Health newsWHO & FDA Release News › All forms of asbestos can cause cancer

Story Photo: WHO/P. Virot
WHO/P. Virot

What is asbestos?

The term asbestos designates a group of naturally occurring fibrous minerals with current or historical commercial usefulness due to their extraordinary tensile strength, poor heat conduction, and relative resistance to chemical attack. For these reasons, asbestos is used for insulation in buildings and as ingredient in a number of products, such as roofing shingles, water supply lines, fire blankets, plastic fillers, and medical packing, as well as clutches and brake linings, gaskets and pads for automobiles.

The principal forms of asbestos are chrysotile (white asbestos) and crocidolite (blue asbestos). Other forms are amosite, anthophylite, tremolite and actinolite.
Why is asbestos a problem?

All forms of asbestos are carcinogenic to humans, and may cause mesothelioma and cancer of the lung, larynx and ovary. Asbestos exposure is also responsible for other diseases, such as asbestosis (fibrosis of the lungs), pleural plaques, thickening and effusions.
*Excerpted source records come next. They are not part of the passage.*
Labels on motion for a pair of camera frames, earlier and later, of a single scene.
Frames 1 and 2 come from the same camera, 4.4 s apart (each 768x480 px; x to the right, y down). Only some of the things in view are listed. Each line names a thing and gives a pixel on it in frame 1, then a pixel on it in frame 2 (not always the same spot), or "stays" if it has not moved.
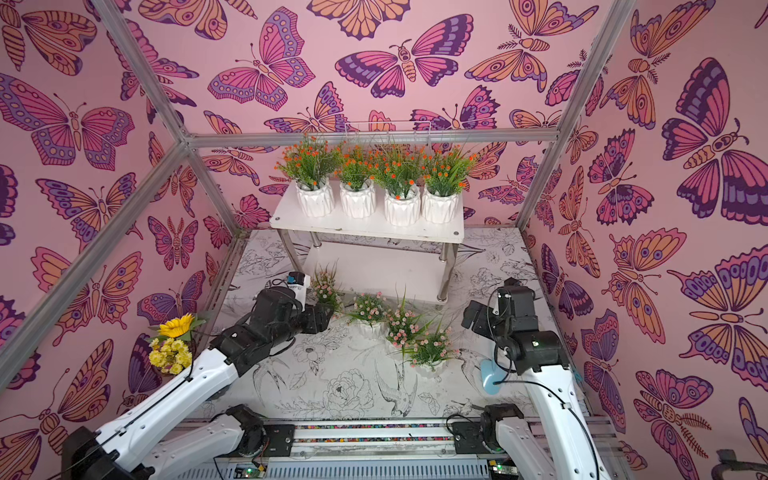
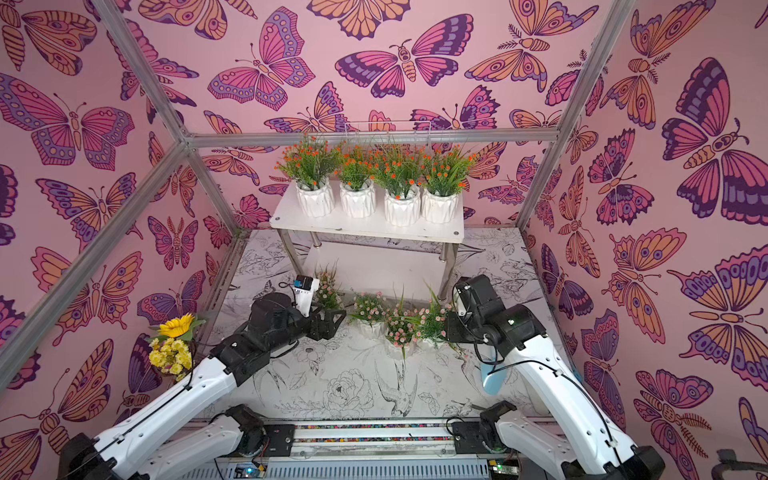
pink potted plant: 433,350 to 430,323
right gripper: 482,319 to 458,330
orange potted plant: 444,174 stays
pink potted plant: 326,290 stays
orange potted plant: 310,163 stays
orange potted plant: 357,187 stays
Currently, about 125 million people in the world are exposed to asbestos at the workplace. According to the most recent WHO estimates, more than 107 000 people die each year from asbestos-related lung cancer, mesothelioma and asbestosis resulting from exposure at work. One in every three deaths from occupational cancer is estimated to be caused by asbestos. In addition, it is estimated that several thousand deaths annually can be attributed to exposure to asbestos in the home.
What WHO is doing for the elimination of asbestos-related diseases?

The World Health Assembly Resolution 58.22 on cancer prevention urges Member States to pay special attention to cancers for which avoidable exposure is a factor, including exposure to chemicals at the workplace. With Resolution 60.26, the World Health Assembly requested WHO to carry out a global campaign for the elimination of asbestos-related diseases "…bearing in mind a differentiated approach to regulating its various forms - in line with the relevant international legal instruments and the latest evidence for effective interventions…".

Eliminating asbestos-related diseases is particularly targeted at countries still using chrysotile asbestos, in addition to assistance in relation to exposures arising from historical use of all forms of asbestos.
WHO, in collaboration with the International Labour Organization and with other intergovernmental organizations and civil society, -works with countries towards elimination of asbestos-related diseases in the following strategic directions:

* by recognizing that the most efficient way to eliminate asbestos-related diseases is to stop the use of all types of asbestos;
* by providing information about solutions for replacing asbestos with safer substitutes and developing economic and technological mechanisms to stimulate its replacement;
* by taking measures to prevent exposure to asbestos in place and during asbestos removal (abatement); and
* by improving early diagnosis, treatment, social and medical rehabilitation of asbestos-related diseases and to establish registries of people with past and/or current exposures to asbestos.